A Time of Resistance
A Time of Little Choice also unearths the fact that as time went on, in this period there was repeated resistance by the peoples of the area to the Missions, and that this resistance was always met with brutal and overwhelming force. The Spanish implemented a divide and conquer method to set the “Christian Indians” against the “heathens”. The patterns of Indian villages changed as some moved closer to the missions for protection, or convenience, and others were entirely absorbed. Milliken says that this was not “forced” but that is too generous an interpretation, as the lands were overrun, and the native food sources compromised, there was an occupying force of priests who used whips and soldiers who used guns, a much higher technology than the weapons developed by the tribes peoples. There was also the important ideological takeover of the culture by the Spanish, who preached Christianity, damnation, etc.
Milliken documents increased resistance over years as the new generations now knew what the Missions and mission life brought about. There was especially prolonged and fierce resistance from the Saclans. But the different tribes did not unite to resist and thus stood no chance of defeating the Spanish. Milliken notes that the loose and informal structure of these peoples’ societies did not lend itself to unity. And before the Spanish came the different tribal groups did not see themselves as “Indians” but as separate peoples who had some relationship to each other through trade, marriage, etc.
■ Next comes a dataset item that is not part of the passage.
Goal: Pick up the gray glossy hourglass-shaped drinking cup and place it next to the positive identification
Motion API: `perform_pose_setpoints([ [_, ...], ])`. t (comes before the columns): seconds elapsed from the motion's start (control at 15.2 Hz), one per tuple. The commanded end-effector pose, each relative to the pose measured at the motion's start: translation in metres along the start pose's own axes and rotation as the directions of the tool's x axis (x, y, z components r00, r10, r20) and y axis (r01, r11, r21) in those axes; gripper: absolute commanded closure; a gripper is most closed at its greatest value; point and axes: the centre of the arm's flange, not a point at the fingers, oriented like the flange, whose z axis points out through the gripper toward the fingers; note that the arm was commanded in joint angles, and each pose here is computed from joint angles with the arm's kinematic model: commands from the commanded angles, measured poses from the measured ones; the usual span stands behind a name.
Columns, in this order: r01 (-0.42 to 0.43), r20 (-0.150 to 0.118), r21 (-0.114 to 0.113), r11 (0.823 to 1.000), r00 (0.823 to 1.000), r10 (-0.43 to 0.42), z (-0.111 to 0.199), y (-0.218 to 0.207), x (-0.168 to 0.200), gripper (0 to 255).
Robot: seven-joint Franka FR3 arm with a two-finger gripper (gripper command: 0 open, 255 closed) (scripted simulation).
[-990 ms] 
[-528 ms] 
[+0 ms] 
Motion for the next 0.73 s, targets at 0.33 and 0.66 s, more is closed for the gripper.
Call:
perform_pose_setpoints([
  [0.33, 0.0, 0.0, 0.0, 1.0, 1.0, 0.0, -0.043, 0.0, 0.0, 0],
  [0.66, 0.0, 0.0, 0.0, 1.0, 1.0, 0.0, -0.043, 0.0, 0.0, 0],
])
The book also gives a chilling and detailed account of the mass death that escalated over the Mission period. Epidemic outbreaks of diseases that the Europeans were immune to, outbreaks of syphilis, and the food and water diseases brought by the Europeans and their animals and concentrated in the overcrowded conditions in the Missions. One particularly horrible detail that sticks in the mind is that when Indians were dying of these diseases in the Missions, some of them ran miles away to native villages in outlying areas to try to escape the epidemic, thus spreading it to those villages and killing many more.
A Time of Little Choice is an important contribution that deserves inclusion in any course on California history. Not only an in depth look at the “disintegration of … culture” this book is a detailed and chilling record which vividly exposes the Mission Period as a criminal one, guilty not only of crimes against indigenous people, and but against humanity itself.